A thrill of adrenalised and confused bigyouthfulness.

  • We Say...

    The kick-start album of the alleged "garage rock revival," the Strokes' debut bracingly combines musical precision and knowing attitude with funny, all-over-the-place, clichéd yet credible lyrics about late-teenagerhood (nostalgia already from singer-writer Julian Casablancas, all of 23 when Is This It came out in October 2001). "Barely Legal," a contradictory "My Way" for school-leavers, epitomises the Casablancas kid's misunderstood misunderstandings: "I should've worked much harder/ I should've just not bothered." Then, given acceptance that it never starts making sense because "life" doesn't, This Is It just works hard and well.

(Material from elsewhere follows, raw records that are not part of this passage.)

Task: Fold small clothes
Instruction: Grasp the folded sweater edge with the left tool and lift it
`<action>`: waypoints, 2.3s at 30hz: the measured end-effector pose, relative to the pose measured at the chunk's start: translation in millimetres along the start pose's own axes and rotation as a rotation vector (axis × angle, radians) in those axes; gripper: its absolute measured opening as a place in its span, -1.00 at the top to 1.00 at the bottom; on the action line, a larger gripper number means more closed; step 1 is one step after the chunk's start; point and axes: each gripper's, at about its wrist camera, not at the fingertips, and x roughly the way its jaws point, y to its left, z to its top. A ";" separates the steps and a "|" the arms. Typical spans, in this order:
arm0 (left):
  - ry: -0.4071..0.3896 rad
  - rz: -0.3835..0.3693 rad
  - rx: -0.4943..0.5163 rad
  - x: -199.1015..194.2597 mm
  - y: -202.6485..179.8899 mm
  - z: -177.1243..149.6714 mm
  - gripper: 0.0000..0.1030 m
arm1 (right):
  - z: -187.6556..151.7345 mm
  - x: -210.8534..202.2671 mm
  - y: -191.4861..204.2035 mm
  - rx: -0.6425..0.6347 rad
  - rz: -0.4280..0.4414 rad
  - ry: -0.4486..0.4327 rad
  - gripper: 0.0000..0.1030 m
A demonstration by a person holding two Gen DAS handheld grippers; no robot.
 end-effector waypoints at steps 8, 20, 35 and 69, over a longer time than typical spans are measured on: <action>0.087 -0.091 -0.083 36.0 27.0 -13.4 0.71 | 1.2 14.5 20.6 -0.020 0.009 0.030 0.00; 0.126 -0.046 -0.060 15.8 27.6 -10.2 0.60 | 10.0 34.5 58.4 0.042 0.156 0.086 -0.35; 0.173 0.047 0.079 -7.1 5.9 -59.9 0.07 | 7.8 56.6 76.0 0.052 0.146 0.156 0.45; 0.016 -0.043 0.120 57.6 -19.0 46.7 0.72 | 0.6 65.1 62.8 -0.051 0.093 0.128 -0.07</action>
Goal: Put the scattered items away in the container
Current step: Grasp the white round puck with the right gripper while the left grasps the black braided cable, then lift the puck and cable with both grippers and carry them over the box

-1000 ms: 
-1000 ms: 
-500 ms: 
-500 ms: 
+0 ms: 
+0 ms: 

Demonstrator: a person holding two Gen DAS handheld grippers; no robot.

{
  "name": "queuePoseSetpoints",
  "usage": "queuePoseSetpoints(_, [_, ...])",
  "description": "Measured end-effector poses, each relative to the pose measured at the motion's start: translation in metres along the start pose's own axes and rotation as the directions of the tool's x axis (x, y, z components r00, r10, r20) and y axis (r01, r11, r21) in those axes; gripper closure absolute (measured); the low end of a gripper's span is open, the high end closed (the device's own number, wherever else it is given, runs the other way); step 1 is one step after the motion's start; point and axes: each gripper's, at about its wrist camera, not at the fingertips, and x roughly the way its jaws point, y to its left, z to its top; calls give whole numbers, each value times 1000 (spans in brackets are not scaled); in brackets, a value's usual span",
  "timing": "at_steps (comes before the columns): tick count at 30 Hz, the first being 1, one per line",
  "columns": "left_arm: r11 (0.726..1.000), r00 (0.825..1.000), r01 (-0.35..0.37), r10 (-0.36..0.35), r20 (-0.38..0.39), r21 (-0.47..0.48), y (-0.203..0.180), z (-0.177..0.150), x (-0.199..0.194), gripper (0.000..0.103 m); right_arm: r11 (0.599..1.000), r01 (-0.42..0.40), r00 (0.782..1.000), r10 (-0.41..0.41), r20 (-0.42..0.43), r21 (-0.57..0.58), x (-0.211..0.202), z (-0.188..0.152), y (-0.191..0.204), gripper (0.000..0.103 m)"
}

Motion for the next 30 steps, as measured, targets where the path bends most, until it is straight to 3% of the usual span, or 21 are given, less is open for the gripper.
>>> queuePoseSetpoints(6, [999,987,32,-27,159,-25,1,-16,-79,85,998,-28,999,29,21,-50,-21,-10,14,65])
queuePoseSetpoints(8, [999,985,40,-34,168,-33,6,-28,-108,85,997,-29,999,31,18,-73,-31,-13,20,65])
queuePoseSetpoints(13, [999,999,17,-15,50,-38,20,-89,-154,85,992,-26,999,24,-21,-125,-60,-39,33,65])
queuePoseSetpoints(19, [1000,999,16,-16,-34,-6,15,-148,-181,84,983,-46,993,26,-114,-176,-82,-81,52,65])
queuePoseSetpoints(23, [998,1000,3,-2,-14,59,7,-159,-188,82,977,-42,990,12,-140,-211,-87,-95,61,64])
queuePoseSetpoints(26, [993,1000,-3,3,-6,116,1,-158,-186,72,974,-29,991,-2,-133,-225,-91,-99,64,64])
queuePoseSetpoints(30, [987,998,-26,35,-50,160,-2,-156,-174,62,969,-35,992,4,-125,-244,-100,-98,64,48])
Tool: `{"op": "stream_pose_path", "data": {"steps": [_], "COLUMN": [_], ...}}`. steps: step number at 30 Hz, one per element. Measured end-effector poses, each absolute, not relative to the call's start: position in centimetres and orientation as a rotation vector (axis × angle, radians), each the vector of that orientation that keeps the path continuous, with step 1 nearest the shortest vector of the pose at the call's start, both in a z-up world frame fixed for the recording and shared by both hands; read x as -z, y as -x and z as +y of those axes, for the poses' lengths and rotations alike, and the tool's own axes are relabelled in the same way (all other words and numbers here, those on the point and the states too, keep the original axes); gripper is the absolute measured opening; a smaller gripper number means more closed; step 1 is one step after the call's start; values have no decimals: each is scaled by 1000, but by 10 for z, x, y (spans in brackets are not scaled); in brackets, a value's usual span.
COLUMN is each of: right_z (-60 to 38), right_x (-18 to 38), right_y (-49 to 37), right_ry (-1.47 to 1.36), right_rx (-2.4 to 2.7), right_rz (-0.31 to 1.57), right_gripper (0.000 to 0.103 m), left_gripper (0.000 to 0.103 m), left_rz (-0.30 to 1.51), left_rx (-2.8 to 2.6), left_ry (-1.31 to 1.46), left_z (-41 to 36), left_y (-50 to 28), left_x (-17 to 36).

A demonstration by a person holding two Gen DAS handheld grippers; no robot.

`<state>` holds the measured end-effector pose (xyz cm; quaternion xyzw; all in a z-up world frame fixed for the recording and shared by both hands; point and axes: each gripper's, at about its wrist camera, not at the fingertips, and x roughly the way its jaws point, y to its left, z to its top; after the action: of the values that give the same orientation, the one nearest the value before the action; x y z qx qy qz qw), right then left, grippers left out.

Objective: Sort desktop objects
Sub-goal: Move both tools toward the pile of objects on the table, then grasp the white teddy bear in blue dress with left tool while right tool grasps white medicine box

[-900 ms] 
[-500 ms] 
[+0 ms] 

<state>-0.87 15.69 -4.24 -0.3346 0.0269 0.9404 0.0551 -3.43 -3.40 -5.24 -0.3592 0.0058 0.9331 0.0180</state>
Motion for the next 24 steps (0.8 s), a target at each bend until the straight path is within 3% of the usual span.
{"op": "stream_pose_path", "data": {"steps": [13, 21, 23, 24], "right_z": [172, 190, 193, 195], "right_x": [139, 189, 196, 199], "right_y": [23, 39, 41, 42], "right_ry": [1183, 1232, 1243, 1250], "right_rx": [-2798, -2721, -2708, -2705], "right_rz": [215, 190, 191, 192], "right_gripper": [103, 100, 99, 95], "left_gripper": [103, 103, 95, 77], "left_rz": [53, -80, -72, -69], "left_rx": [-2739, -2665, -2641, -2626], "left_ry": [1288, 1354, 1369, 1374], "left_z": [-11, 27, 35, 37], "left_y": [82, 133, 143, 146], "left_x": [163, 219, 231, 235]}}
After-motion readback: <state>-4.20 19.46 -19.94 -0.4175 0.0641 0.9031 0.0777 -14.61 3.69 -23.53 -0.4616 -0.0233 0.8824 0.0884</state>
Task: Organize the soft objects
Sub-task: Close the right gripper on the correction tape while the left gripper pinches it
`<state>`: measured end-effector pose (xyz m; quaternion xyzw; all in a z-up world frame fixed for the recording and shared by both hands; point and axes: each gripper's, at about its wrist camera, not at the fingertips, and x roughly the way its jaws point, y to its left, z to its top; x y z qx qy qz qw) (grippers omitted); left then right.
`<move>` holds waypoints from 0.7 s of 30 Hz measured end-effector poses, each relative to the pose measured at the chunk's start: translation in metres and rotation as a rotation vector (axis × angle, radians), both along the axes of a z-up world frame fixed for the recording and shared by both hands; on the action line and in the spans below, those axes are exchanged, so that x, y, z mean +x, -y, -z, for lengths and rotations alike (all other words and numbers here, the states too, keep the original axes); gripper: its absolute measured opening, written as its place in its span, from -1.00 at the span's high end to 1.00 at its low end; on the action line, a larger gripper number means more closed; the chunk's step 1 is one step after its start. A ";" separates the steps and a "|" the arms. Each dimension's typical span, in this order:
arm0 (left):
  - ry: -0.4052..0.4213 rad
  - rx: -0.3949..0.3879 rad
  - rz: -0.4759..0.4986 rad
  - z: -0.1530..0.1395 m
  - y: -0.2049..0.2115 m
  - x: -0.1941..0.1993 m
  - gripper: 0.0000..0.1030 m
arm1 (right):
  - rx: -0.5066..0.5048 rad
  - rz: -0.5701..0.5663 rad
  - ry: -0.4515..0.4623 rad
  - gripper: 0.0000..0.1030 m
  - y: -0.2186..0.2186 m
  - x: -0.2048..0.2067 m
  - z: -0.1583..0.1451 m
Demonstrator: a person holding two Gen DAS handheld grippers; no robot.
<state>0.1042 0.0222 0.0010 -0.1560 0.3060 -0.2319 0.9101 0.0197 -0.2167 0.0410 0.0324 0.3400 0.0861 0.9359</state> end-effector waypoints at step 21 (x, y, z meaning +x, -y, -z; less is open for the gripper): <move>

    Nick Valensi and Albert Hammond Jr.'s guitars counterbalance gung-gung punk urgency with splashy chords and little twists of colour. Nikolai Fraiture's bass shifts between gloomy throb and early-Beatles McCartneyish driving melody. And Fab Moretti jumps on the drums like the beating heart of a band should. This is a dynamite group capturing the time of their lives (so far) — and somehow, recorded just before 9/11 but released immediately after, it hit the spot for a mass of others too. Probably, back then, the Strokes played better than they wrote, but the core of the album — "Barely Legal," "Someday," "Alone Together," "Last Nite" and "Hard to Explain" — is a thrill of adrenalised and confused bigyouthfulness.

  • They Say...

    Blessed and cursed with an enormous amount of hype from the British press, the Strokes prove to be one of the few groups deserving of their glowing reviews. Granted, their high-fashion appeal and faultless influences -- Television, the Stooges, and especially Lou Reed and the Velvets -- have "critics' darlings" written all over them. But like the similarly lauded Elastica and Supergrass before them, the Strokes don't rehash the sounds that inspire them -- they remake them in their own image. On the Modern Age EP, singles like Hard to Explain, and their full-length debut, Is This It, the N.Y.C. group presents a pop-inflected, second-generation take on late-'70s New York punk, complete with raw, world-weary vocals, spiky guitars, and an insistently chugging backbeat. However, their songs also reflected their own early-twenties lust for life; singer/songwriter/guitarist Julian Casablancas and the rest of the band mix swaggering self-assurance with barely concealed insecurity on "The Modern Age" and reveal something akin to earnestness on "Barely Legal" -- a phrase that could apply to the Strokes themselves -- in the song's soaring choruses. The group revamps "Lust for Life" on "New York City Cops" and combines their raw power and infectious melodies on "Hard to Explain," arguably the finest song they've written in their career. Nearly half of Is This It consists of their previously released material, but that's not really a disappointment since those songs are so strong. What makes their debut impressive, however, is that the new material more than holds its own with the tried-and-true songs. "Is This It" sets the joys of being young, jaded, and yearning to a wonderfully bouncy bassline; "Alone Together" and "Trying Your Luck" develop the group's brooding, coming-down side, while "Soma," "Someday," and "Take It or Leave It" capture the Strokes at their most sneeringly exuberant. Able to make the timeworn themes of sex, drugs, and rock & roll and the basic guitars-drum-bass lineup seem new and vital again, the Strokes may or may not be completely arty and calculated, but that doesn't prevent Is This It from being an exciting, compulsively listenable debut when those are few and far between. [In light of the World Trade Center disaster, the track "New York City Cops" was pulled from the U.S. release].